That means if your mail ballot doesn’t have a valid Tuesday postmark, or unless you’ve used a dropoff box or carted your ballot directly in to the county elections office or an official voting center like they’ve opened in King County, it won’t count. That would be really sad.
Secretary of State Sam Reed notes that at least 98 percent of the votes cast this election will be by mail. He urges last-minute voters to use dropboxes or county election facilities, rather than risk not getting postmarked. (In Thurston County, for instance, outgoing mail left on one’s front porch will go to Tacoma to be postmarked and may not be counted if you aren’t careful.)
Reed says Washington voters are “revved up” about this year’s general election, and that he’s predicting a 66 percent return rate — the best for any midterm election in the past four decades. He estimates that more than 50 percent have already been returned, and that roughly 60 percent will be processed and tallied by Election Night. The rest will either still be in the mail (with a valid Nov. 2 postmark) or already at the courthouse awaiting processing.

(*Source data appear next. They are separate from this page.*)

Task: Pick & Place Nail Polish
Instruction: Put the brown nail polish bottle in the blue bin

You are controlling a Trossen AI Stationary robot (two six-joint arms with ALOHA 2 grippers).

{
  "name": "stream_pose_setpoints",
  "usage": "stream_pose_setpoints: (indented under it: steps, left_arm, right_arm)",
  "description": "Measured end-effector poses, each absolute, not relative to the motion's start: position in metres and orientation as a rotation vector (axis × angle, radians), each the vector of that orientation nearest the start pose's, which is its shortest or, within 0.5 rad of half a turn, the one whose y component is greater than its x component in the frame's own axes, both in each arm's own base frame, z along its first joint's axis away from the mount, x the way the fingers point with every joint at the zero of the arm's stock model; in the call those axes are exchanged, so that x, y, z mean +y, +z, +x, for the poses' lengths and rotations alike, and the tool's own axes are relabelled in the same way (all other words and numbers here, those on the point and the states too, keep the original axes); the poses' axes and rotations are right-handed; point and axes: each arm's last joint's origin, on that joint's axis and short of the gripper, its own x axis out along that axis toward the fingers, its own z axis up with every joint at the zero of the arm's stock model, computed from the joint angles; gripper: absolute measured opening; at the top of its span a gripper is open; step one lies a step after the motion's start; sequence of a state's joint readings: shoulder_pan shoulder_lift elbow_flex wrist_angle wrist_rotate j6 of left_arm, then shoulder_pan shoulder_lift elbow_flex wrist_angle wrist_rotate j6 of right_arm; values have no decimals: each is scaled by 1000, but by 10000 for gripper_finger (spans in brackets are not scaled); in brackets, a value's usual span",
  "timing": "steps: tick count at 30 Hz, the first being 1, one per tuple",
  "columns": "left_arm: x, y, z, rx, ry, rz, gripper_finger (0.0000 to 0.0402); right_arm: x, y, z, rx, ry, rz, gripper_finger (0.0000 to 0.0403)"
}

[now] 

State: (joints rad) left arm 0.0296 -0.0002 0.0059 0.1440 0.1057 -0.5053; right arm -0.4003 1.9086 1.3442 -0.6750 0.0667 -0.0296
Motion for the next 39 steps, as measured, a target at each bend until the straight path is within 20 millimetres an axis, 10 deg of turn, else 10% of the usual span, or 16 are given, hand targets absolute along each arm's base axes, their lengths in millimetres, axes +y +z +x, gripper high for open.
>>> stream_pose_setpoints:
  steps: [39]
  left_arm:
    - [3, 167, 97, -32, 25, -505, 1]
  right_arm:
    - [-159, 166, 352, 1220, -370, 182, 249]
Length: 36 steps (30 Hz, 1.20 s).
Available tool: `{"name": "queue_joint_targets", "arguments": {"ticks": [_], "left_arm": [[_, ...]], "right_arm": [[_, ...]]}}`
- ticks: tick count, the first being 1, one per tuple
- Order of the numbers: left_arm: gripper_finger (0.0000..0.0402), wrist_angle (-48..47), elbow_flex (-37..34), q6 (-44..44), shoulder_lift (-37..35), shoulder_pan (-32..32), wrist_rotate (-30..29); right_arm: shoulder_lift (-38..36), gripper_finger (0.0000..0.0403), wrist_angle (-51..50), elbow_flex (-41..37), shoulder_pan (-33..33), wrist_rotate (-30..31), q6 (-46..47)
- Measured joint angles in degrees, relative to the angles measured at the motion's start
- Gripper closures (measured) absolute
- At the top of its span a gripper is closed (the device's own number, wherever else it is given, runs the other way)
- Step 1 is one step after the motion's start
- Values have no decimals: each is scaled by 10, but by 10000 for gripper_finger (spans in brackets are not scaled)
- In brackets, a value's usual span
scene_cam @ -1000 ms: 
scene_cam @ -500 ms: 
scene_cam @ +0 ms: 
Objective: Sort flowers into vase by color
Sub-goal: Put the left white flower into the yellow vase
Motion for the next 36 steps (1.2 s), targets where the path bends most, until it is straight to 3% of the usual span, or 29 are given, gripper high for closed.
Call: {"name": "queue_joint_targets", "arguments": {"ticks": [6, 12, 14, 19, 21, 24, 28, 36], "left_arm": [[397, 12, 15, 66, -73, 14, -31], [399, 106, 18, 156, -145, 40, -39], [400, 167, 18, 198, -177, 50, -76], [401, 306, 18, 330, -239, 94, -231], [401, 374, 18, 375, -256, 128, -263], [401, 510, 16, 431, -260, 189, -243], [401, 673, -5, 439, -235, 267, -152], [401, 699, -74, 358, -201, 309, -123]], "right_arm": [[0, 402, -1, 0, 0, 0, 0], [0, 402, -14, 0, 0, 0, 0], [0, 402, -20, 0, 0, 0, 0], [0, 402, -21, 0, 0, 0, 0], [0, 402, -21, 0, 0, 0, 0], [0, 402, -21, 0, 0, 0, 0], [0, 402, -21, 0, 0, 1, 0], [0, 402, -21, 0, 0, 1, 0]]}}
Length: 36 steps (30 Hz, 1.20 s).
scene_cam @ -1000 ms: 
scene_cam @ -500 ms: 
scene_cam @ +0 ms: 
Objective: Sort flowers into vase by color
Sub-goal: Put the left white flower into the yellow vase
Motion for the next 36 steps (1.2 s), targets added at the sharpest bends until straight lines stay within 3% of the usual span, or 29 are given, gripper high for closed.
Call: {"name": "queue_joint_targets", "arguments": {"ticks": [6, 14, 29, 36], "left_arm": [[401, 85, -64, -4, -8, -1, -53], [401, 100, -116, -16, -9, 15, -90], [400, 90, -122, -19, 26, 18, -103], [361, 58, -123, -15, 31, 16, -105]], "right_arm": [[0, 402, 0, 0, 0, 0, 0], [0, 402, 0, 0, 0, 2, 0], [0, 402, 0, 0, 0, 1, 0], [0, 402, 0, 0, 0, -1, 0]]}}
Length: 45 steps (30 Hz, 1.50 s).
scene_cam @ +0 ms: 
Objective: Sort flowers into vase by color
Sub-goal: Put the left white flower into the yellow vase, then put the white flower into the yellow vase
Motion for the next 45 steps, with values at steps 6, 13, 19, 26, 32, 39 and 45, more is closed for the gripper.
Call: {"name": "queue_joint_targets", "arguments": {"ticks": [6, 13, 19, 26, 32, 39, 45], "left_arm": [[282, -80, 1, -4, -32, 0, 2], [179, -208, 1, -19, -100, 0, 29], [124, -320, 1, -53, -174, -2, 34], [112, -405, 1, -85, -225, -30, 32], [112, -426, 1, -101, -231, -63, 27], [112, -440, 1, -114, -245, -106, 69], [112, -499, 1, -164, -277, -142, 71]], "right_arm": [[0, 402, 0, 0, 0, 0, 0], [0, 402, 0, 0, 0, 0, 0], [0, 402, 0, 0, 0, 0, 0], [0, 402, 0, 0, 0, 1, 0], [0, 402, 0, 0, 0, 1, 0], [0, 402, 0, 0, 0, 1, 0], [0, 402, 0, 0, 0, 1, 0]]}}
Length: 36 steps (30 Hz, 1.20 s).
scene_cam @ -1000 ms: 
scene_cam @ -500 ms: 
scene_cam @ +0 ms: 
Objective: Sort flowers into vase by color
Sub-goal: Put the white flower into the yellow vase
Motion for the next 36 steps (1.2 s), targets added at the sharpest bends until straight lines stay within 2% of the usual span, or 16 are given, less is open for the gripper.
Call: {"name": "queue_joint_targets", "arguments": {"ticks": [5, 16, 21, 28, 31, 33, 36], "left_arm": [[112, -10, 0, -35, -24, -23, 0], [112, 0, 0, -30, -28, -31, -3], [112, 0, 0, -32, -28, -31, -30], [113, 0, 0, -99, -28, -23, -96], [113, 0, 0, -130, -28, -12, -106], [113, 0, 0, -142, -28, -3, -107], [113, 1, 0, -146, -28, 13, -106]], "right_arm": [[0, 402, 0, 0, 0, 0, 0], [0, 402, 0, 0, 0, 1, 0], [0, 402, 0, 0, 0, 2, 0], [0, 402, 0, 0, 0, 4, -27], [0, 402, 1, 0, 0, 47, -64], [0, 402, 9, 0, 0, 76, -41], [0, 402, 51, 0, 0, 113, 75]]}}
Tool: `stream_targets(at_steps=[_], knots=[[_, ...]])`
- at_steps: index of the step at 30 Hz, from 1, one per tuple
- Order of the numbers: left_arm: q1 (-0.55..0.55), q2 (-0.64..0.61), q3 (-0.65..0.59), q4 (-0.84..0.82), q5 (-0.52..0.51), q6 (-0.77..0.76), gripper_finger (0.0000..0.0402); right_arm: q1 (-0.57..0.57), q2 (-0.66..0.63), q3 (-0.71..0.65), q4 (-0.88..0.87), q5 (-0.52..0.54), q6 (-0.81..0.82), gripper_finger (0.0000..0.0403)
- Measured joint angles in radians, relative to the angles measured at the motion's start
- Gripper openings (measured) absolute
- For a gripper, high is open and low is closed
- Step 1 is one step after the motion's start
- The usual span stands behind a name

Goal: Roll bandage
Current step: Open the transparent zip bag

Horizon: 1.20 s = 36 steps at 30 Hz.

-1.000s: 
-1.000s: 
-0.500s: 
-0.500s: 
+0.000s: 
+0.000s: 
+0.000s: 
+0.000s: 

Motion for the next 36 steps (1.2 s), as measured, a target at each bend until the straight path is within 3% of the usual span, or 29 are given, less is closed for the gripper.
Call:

And, yes, it could be a nail-biting wait for results if the race is tight on Election Night. Most counties, including King, will post only one tally Election Night, unlike the old days when the vote count was updated multiple times before workers went home around midnight. Most counties will report their updates on a daily basis this week.
For a one-stop election results homepage, head to www.vote.wa.gov after 8 p.m. on Tuesday and in the days ahead. Offices that are wholly within one county will be reported on the county’s election website.
Bottom line: VOTE! It’s your voice. The state will be choosing a U.S. senator, all nine House members, 123 legislators in both chambers, judges, local officials, and deciding the fate of nine statewide ballot measures, covering everything from an income tax and privatizing liquor sales, to rolling back the soda pop tax and making it harder to raise taxes in Olympia.